# WHAT THE TASK REQUIRES
Print every entry exactly as it appears, but skip the pictures.

[Items listed in a dataset]
☆ ☆ ☆ ☆ ☆ ☆ ☆
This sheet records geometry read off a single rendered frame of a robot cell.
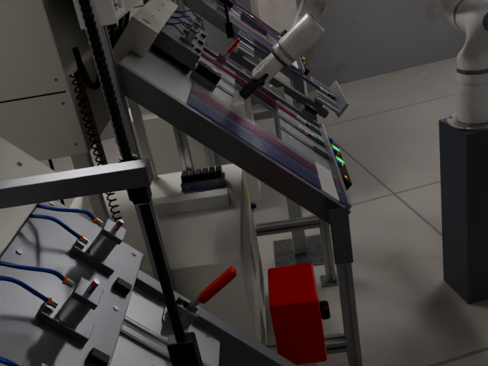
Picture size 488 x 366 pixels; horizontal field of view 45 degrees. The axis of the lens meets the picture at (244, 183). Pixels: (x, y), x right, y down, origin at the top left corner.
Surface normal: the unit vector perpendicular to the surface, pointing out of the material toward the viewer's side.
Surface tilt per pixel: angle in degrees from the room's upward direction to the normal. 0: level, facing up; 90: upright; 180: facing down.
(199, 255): 0
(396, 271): 0
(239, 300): 90
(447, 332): 0
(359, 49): 90
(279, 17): 90
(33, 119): 90
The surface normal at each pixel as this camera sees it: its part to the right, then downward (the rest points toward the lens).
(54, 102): -0.01, 0.43
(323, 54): 0.22, 0.38
☆ ☆ ☆ ☆ ☆ ☆ ☆
# ANSWER TO THE PROBLEM
This sheet records geometry read off a single rendered frame of a robot cell.
Picture size 488 x 366 pixels; horizontal field of view 45 degrees. The axis of the lens meets the picture at (244, 183). Pixels: (x, y), x right, y down, origin at the top left corner.
Surface normal: the unit vector perpendicular to the surface, pointing out of the material toward the viewer's side.
Surface tilt per pixel: angle in degrees from the room's upward direction to the normal. 0: level, facing up; 90: upright; 180: facing down.
(199, 255): 0
(396, 271): 0
(239, 300): 90
(447, 332): 0
(359, 49): 90
(279, 17): 90
(33, 119): 90
The surface normal at each pixel as this camera sees it: its part to the right, then downward (the rest points toward the lens).
(54, 102): -0.01, 0.43
(323, 54): 0.22, 0.38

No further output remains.